Any another hash algorithm to use to support 30 character long and 1 trillion unique strings collision probability?

Security is not important, uniqueness is required.

Does this answer your question? [Hash function to produce a code of 30 chars?](https://stackoverflow.com/questions/3536617/hash-function-to-produce-a-code-of-30-chars) — Pat. ANDRIA, Dec 11 '20 at 12:40
md5 is insecure. There are ways to generate colliding inputs on purpose. If your code relies on md5 to not produce collisions, that may be unwarranted. Especially if there is user-supplied data involved in any way. — , Dec 11 '20 at 12:44
I have 1 trillion unique strings and want to generate unique hash corresponding to each string . What could be best way to do so ? — Sumeet Kumar Yadav, Dec 11 '20 at 12:49

Stephen C · Answer 1 · 2020-12-11T13:09:54.910

1

Is it possible to generate 30 digit long instead of 32 digit and what will be problem if it do so?

Yes.
You increase the probability of a collision by a factor of 2⁸.

Any another hash algorithm to use to support 30 character long and 1 trillion unique strings collision probability ?

Probably. Taking the first 30 hex digits of a hash produced by any crypto-strength hash algorithm has roughly equivalent uniqueness properties.

Security is not important, uniqueness is required ?

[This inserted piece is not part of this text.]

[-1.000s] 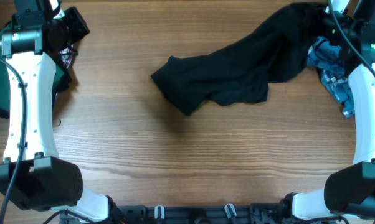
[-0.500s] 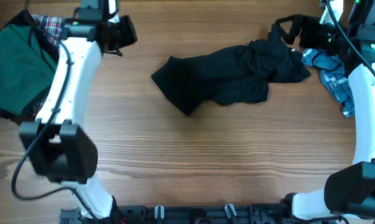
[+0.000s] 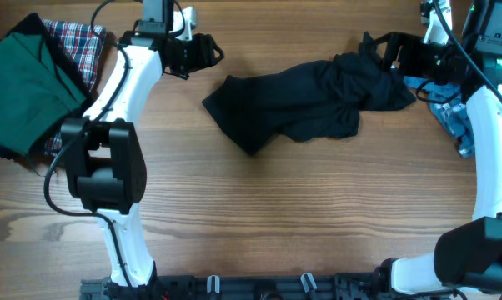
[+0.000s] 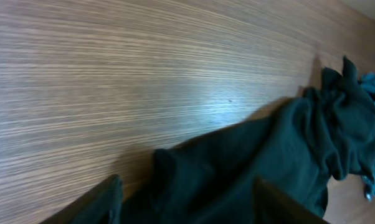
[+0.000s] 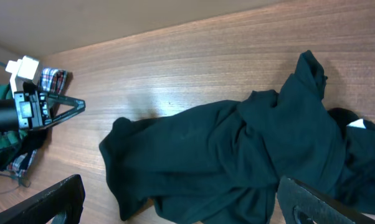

In that case, the fact that MD5 is no longer considered secure is moot. (Note that the reason that MD5 is no longer considered secure is that it is computationally feasible to engineer a collision; i.e. to find a second input for a given MD5 hash.)

However, uniqueness of hashes cannot be guaranteed. Even with a "perfect" crypto strength hash function that generates N bit hashes, the probability of a collision for any 2 arbitrary (different) inputs is one in 2^N. For large enough values of N, the probability is very small. But it is never zero.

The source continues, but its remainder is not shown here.